17Judit Reigl
Kapuvár (Hongrie) 1923, Marcoussis (France) 2020
Née en 1923, Judit Reigl connaît une jeunesse marquée par une ardente volonté de fuir la dictature stalinienne installée en Hongrie après la Seconde Guerre mondiale. Après sa formation aux Beaux-Arts de Budapest où elle rencontre Simon Hantaï, une bourse lui permet d’effectuer un voyage d’études en Italie de 1946 à 1948. Obligée de rentrer prématurément en Hongrie où son passeport lui est confisqué, elle tente par huit fois de quitter clandestinement le pays. Elle y parvient à la neuvième tentative, en 1950, traversant l’Europe, en partie à pied, jusqu’à Paris où Hantaï l’aide à s’installer.

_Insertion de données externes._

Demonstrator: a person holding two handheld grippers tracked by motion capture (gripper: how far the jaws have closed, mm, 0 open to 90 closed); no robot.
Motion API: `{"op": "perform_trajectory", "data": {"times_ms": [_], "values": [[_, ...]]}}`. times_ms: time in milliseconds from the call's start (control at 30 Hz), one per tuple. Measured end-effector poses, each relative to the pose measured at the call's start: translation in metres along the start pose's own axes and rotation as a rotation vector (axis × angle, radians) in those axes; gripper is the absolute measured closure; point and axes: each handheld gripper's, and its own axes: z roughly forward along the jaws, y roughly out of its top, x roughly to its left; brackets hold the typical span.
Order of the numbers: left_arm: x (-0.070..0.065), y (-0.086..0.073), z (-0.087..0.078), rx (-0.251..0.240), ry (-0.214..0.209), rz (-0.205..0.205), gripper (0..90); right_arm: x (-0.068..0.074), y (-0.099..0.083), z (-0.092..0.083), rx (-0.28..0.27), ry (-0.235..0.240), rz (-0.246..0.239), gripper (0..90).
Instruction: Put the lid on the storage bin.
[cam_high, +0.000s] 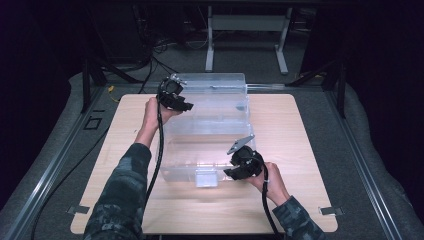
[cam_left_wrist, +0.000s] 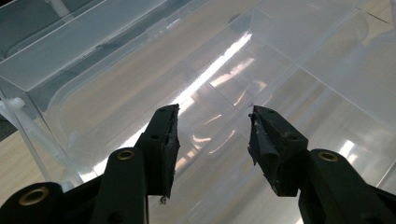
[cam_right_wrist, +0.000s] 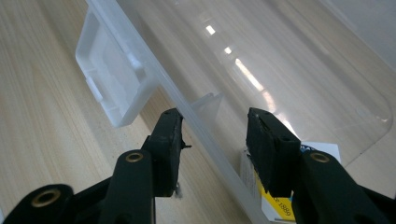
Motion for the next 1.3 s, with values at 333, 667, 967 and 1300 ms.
{"op": "perform_trajectory", "data": {"times_ms": [333,667,967,1300], "values": [[-0.001,-0.002,0.000,0.001,0.003,0.006,56.4,0.004,-0.002,0.007,-0.022,0.011,0.036,64.6],[0.001,0.000,-0.002,0.014,-0.015,-0.007,60.0,0.007,-0.003,0.008,-0.039,-0.021,0.036,63.3],[-0.001,0.003,-0.003,0.041,-0.026,0.019,66.1,0.010,-0.003,0.009,-0.044,-0.041,0.031,62.1],[-0.002,0.004,-0.007,0.038,-0.050,0.021,69.5,0.010,-0.003,0.011,-0.060,-0.035,0.048,60.3]]}}
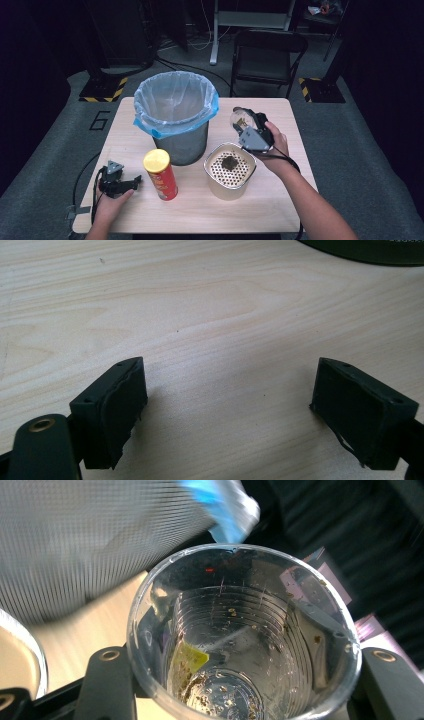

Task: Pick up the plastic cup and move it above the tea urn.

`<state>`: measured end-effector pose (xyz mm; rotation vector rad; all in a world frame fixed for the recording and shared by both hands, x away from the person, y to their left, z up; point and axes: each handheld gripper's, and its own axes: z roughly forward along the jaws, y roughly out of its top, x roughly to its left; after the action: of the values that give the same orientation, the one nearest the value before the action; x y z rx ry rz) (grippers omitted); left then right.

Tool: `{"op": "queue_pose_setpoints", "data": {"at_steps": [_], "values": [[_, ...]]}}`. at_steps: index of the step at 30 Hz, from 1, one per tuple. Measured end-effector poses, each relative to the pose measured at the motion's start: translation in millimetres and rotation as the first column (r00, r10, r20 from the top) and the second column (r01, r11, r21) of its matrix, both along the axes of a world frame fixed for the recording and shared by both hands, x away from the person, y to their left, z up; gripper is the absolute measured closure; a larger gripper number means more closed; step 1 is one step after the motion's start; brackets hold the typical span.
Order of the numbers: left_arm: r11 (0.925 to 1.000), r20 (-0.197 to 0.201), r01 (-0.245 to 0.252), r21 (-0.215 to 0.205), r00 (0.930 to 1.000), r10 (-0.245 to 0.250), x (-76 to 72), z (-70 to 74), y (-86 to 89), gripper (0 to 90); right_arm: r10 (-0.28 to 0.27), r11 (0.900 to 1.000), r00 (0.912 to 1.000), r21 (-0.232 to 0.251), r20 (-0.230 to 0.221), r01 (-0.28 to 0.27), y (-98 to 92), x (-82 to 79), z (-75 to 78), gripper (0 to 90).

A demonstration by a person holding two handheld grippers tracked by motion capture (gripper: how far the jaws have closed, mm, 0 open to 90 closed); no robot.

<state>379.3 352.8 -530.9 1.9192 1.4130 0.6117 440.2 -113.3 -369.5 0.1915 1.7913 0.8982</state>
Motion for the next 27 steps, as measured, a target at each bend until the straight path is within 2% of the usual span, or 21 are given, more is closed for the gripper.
{"op": "queue_pose_setpoints", "data": {"at_steps": [2, 3, 4, 5, 6, 7, 9, 11, 13, 16, 17, 19, 22, 24, 26, 27], "values": [[1.0, 0.001, -0.001, 0.0, 1.0, 0.001, 0.0, -0.1, -0.1, 13.9, -0.003, 0.992, 0.9933, 0.125, -0.116, 0.017, -3.9, 11.1, 4.5, 37.6], [1.0, 0.001, -0.001, 0.0, 1.0, 0.001, 0.0, -0.1, 0.0, 14.0, 0.0, 0.982, 0.9843, 0.184, -0.176, 0.033, -5.5, 16.4, 5.9, 37.6], [1.0, -0.005, 0.001, 0.002, 1.0, -0.001, -0.1, 0.4, 0.1, 13.9, 0.001, 0.969, 0.9719, 0.241, -0.235, 0.057, -6.7, 21.4, 6.4, 37.5], [1.0, -0.005, 0.002, 0.002, 1.0, -0.002, -0.1, 0.4, 0.2, 13.9, 0.014, 0.951, 0.955, 0.3, -0.296, 0.079, -8.5, 27.4, 6.9, 37.5], [1.0, 0.001, -0.001, -0.001, 1.0, 0.001, 0.0, -0.1, -0.1, 13.9, 0.024, 0.939, 0.944, 0.332, -0.329, 0.092, -9.3, 31.0, 6.9, 37.5], [1.0, 0.0, 0.0, 0.0, 1.0, 0.0, 0.0, 0.0, 0.0, 13.9, 0.022, 0.926, 0.9298, 0.358, -0.367, 0.12, -10.4, 35.1, 6.9, 37.5], [1.0, 0.001, -0.001, 0.0, 1.0, 0.001, 0.0, -0.1, -0.1, 13.9, 0.031, 0.894, 0.8976, 0.414, -0.44, 0.172, -13.5, 43.1, 6.7, 37.5], [1.0, 0.0, 0.0, 0.0, 1.0, 0.0, 0.0, 0.0, 0.0, 13.9, 0.032, 0.862, 0.8744, 0.457, -0.484, 0.221, -16.1, 49.1, 7.3, 37.4], [1.0, 0.001, -0.001, 0.0, 1.0, 0.001, 0.0, -0.1, -0.1, 14.0, 0.045, 0.838, 0.8542, 0.485, -0.518, 0.249, -18.3, 52.6, 8.7, 37.3], [1.0, -0.006, 0.002, 0.003, 1.0, -0.002, -0.1, 0.5, 0.2, 13.9, 0.07, 0.819, 0.8283, 0.506, -0.556, 0.27, -21.0, 55.2, 11.6, 37.2], [1.0, -0.003, 0.0, 0.001, 1.0, 0.0, -0.1, 0.2, 0.0, 13.9, 0.076, 0.811, 0.8237, 0.516, -0.562, 0.277, -21.7, 54.8, 13.7, 37.2], [1.0, 0.001, -0.001, 0.0, 1.0, 0.001, 0.0, -0.1, -0.1, 13.9, 0.088, 0.807, 0.8253, 0.526, -0.558, 0.27, -22.6, 54.5, 18.5, 37.2], [1.0, 0.0, 0.0, 0.0, 1.0, 0.0, 0.0, 0.0, 0.0, 13.9, 0.073, 0.815, 0.8436, 0.52, -0.532, 0.257, -22.4, 54.4, 32.7, 37.1], [1.0, -0.003, 0.001, 0.002, 1.0, -0.001, -0.1, 0.2, 0.1, 13.9, 0.062, 0.819, 0.8495, 0.513, -0.524, 0.256, -22.4, 54.7, 39.0, 37.1], [1.0, 0.0, 0.0, 0.0, 1.0, 0.0, 0.0, 0.0, 0.0, 13.9, 0.065, 0.818, 0.8505, 0.516, -0.522, 0.254, -22.5, 54.9, 44.2, 37.1], [1.0, -0.003, 0.0, 0.001, 1.0, 0.0, -0.1, 0.2, 0.0, 13.9, 0.063, 0.821, 0.8549, 0.514, -0.515, 0.249, -22.7, 54.8, 46.7, 37.1]]}}
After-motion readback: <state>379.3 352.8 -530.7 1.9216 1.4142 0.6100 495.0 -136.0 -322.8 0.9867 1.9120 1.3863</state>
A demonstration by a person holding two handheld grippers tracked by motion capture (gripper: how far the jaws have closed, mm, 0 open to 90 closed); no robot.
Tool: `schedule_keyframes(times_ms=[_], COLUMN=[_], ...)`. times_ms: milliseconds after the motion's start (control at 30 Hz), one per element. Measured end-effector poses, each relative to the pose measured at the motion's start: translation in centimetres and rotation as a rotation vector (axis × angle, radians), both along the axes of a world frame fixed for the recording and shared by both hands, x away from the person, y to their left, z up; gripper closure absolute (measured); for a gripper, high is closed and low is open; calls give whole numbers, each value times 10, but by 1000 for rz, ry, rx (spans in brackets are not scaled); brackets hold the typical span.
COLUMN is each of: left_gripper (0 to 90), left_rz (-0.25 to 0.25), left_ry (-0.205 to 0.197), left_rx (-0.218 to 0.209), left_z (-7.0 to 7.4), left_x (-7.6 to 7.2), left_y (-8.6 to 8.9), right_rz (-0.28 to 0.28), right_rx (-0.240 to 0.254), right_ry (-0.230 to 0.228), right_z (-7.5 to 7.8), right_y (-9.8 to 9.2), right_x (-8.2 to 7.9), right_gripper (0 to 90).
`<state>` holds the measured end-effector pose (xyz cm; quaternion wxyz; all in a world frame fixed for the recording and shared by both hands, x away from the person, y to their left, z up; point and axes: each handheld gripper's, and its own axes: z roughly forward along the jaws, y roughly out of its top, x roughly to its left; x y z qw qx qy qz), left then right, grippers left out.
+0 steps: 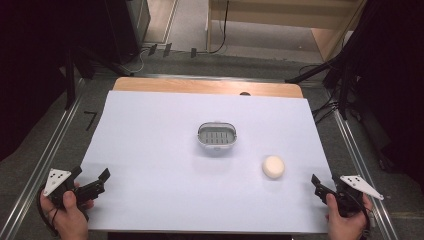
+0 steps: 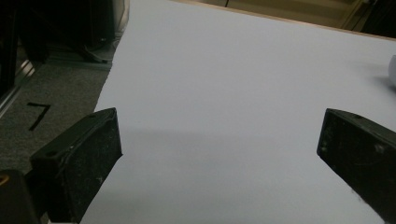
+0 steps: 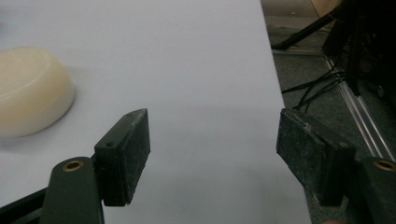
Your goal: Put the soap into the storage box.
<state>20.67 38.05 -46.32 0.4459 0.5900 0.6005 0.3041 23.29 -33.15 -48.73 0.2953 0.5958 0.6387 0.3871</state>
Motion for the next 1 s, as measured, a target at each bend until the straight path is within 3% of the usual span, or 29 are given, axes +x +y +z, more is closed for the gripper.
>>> schedule_keyframes(times_ms=[200,367,600,733,1000], left_gripper=[2,3,3,3,3], left_rz=[-2,-7,-9,-13,-28], left_ry=[4,16,24,31,41], left_rx=[8,18,43,58,83], left_z=[0,0,0,0,0], left_x=[1,2,3,3,4], left_y=[-1,-2,-5,-6,-9], right_rz=[47,85,128,165,246], right_rx=[41,6,-19,-68,-47], right_ry=[32,88,118,160,244], right_z=[3,4,9,15,16], right_y=[3,14,25,34,43], right_x=[4,6,5,6,15], right_gripper=[309,242,187,155,140])
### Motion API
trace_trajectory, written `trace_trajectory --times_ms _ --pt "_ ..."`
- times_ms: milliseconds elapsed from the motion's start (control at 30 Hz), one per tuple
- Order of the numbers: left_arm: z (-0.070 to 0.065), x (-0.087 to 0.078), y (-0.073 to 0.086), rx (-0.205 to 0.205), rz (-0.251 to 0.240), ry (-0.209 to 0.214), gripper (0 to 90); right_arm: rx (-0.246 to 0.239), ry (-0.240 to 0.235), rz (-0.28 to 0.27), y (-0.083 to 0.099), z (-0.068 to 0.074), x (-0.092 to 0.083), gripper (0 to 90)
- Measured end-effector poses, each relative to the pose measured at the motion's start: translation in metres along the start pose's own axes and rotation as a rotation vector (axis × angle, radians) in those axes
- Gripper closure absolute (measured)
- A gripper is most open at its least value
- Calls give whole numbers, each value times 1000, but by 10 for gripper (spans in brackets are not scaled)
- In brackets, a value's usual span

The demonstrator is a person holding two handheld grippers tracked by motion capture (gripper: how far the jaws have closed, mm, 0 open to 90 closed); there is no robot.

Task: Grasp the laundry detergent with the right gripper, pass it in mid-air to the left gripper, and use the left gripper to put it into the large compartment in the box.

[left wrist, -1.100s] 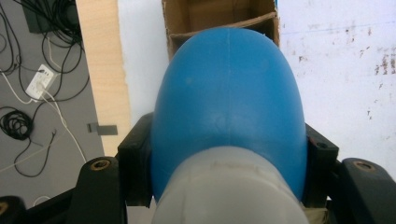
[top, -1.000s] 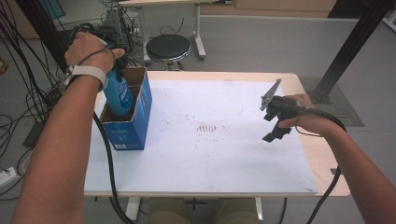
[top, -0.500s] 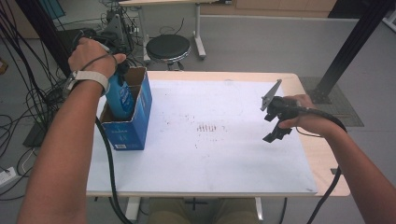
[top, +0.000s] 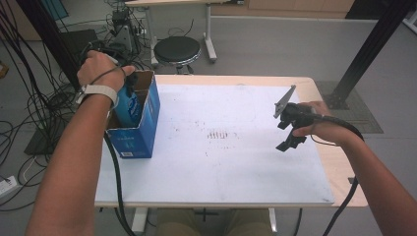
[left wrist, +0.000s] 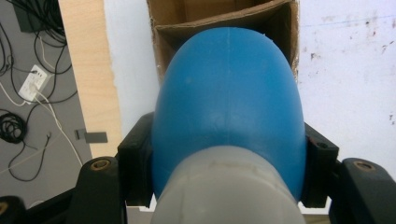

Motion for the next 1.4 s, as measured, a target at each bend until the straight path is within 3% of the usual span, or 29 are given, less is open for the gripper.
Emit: trace_trajectory --times_ms 1000,1400 --pt "-6 49 1 37 -9 -18 371 25 -12 -2 5 -1 8 113" --pt "-7 65 4 52 12 -15 371 32 -15 -4 6 -1 10 113"
Point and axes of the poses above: each handheld gripper's, and its own axes: x roughly forward along the jaws, y roughly out of its underside, z roughly to its left, the point moved 8 cm from there along x, roughly forward along the jaws, and after that the axes turned 3 degrees about x, right-handed, at the moved point
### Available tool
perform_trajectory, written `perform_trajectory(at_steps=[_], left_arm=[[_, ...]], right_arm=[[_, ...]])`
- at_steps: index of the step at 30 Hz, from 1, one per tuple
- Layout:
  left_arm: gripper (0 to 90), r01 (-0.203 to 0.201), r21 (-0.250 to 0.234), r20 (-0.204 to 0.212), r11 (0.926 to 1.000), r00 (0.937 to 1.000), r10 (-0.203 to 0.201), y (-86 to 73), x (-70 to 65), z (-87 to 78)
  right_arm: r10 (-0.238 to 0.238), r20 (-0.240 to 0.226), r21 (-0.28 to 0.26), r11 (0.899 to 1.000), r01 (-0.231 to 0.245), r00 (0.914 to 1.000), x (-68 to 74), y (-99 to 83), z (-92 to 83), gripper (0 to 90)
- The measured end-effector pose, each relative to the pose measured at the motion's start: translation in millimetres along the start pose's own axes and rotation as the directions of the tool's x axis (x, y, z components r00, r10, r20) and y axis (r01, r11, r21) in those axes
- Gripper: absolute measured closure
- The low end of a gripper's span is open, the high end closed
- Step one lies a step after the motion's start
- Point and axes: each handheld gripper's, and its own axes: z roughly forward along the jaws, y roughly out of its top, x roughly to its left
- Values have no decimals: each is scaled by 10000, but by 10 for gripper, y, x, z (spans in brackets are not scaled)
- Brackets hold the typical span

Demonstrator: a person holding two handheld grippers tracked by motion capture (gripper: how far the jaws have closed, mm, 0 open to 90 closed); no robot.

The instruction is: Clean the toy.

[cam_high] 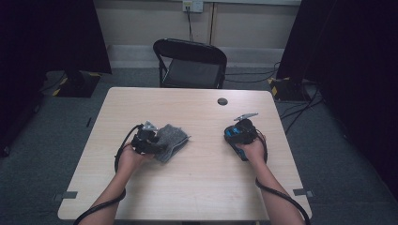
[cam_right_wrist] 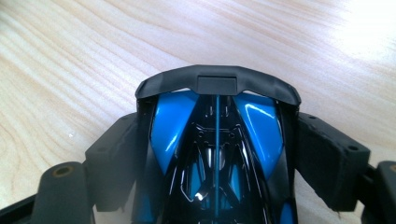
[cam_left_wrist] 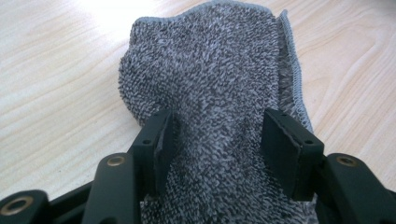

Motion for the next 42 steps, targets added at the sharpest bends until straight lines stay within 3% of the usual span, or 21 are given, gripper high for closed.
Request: perform_trajectory(at_steps=[3, 10, 17, 23, 26, 31, 36, 39, 42], left_arm=[[410, -186, -13, -98, 9998, 9998, 186, 12, -8, -5], [331, -76, -385, -120, 9992, 9999, 72, 26, 17, -63], [262, -147, -492, -51, 9987, 9999, 145, 52, 18, -97], [224, 104, -539, 54, 9985, 9999, -101, 85, 11, -98], [204, 242, -549, 92, 9982, 9997, -237, 105, 10, -108], [178, 394, -713, 226, 9967, 9990, -378, 123, -8, -135], [152, 52, -505, -98, 9987, 9999, -57, 131, -32, -144], [138, 285, -653, 51, 9975, 9996, -282, 138, -30, -172], [135, 112, -571, 13, 9983, 9999, -111, 159, -44, -188]], right_arm=[[-85, 71, -46, 10000, 85, 9999, 5, 10, -7, 198], [-68, 54, -207, 9998, 69, 10000, -12, 8, -30, 168], [351, -94, -587, 9976, -356, 9993, -44, 4, -110, 154], [587, -170, -679, 9959, -597, 9981, -81, 3, -173, 141], [690, 68, -874, 9938, -681, 9976, -101, 4, -227, 144], [876, -170, -1109, 9898, -889, 9960, -142, -25, -315, 140], [1054, -200, -1270, 9861, -1071, 9942, -169, -64, -377, 136], [974, -146, -1421, 9849, -984, 9951, -163, -76, -416, 139], [933, -202, -1465, 9846, -953, 9954, -150, -68, -447, 136]])
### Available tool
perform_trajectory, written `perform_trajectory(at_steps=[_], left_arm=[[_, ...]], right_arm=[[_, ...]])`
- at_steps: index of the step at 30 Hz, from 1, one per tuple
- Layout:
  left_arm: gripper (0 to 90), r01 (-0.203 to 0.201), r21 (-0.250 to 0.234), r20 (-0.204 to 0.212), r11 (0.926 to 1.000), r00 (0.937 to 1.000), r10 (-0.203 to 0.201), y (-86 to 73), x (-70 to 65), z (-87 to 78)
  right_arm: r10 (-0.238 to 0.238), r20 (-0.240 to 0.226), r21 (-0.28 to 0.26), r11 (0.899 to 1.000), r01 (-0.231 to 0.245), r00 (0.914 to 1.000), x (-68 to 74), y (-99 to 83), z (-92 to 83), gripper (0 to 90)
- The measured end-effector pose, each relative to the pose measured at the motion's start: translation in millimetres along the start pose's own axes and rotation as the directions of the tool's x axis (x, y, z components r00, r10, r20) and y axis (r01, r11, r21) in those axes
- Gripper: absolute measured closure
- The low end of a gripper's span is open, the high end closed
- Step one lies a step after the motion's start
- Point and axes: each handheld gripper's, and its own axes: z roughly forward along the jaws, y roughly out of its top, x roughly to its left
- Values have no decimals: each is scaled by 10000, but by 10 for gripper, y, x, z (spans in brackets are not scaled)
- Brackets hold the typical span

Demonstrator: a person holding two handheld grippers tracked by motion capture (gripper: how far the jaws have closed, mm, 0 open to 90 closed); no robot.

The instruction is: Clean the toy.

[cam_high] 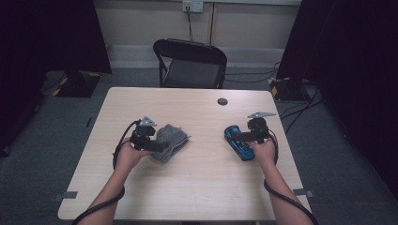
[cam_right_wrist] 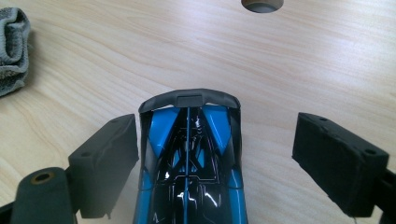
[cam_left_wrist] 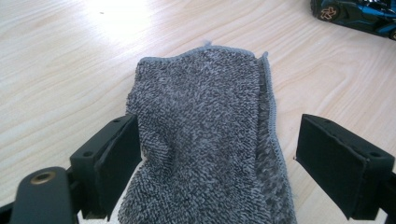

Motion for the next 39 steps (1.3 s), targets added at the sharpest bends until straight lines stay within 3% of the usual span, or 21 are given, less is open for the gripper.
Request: perform_trajectory(at_steps=[15, 18, 28, 39], left_arm=[[144, -138, -182, 219, 9997, 9997, 142, 61, -82, -93], [145, -53, -244, 490, 9997, 9988, 65, 74, -114, -106], [148, -507, -286, 925, 9983, 9943, 532, 87, -265, -128], [150, -801, -270, 1223, 9964, 9890, 828, 71, -392, -109]], right_arm=[[-545, -243, -123, 9985, 542, 9982, 140, 42, -119, 96], [-618, -353, -191, 9979, 612, 9975, 177, 49, -140, 94], [-772, -866, -299, 9967, 749, 9933, 286, 29, -186, 94], [-1284, -1221, -500, 9911, 1231, 9842, 446, -7, -226, 104]])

À Paris, elle cherche une liberté artistique devenue impossible en Hongrie ; c’est dans l’automatisme surréaliste qu’elle la trouve dans un premier temps. Par Hantaï, elle rencontre André Breton qui, impressionné, lui dédie une exposition en 1954. Elle y présente ses premières toiles non figuratives, de grandes compositions abstraites faites de gestes automatiques qui la distinguent des préceptes figuratifs du surréalisme, dont elle s’éloigne rapidement. L’écriture, le corps et le mouvement restent au cœur de sa pratique picturale dans les décennies suivantes, alors qu’elle développe une peinture qu’elle définit comme un « automatisme total à fois psychique et physique », expérimentant avec une grande diversité d’outils. Elle est alors associée à la peinture gestuelle de Hantaï ou Mathieu.
Elle réalise entre 1958 et 1965 sa série Guano, des toiles laissées au sol de son atelier, à Paris puis à Marcoussis, imbibées de peinture, de traces et des mouvements de l’artiste au travail. Si elle commence à exposer en Allemagne, elle n’est alors plus montrée en France, et il faut attendre 1976 pour que les institutions françaises, dont le musée d’Art moderne de la Ville de Paris, s’intéressent à son travail.
Dès 1966, la figure réapparaît progressivement dans son œuvre, sous la forme de corps masculins ou féminins nus, en ascension ou en chute, esquissés par des gestes puissants. Dès lors, l’artiste oscille entre abstraction et figuration, générant parfois l’incompréhension de ses contemporains, mais recherchant toujours la présence du corps dans sa peinture, que celui-ci y soit représenté ou qu’elle imprime la toile de ses propres mouvements. Dans les années 1980, elle opère un certain retour à la géométrie, traçant de grandes formes rectangulaires, comme des portes où apparaît parfois une silhouette. C’est dans les dernières années de sa vie que Reigl connaît à nouveau les faveurs des galeries et musées, avec deux rétrospectives en 2010 à Nantes et Debrecen en Hongrie, puis en 2017 le Prix d’honneur de l’association française AWARE.
Bibliographie :
- Blandine Chavanne (dir.), Judit Reigl, Le déroulement de la peinture, Nantes, Musée des Beaux-Arts, Lyon, Fage, 2011.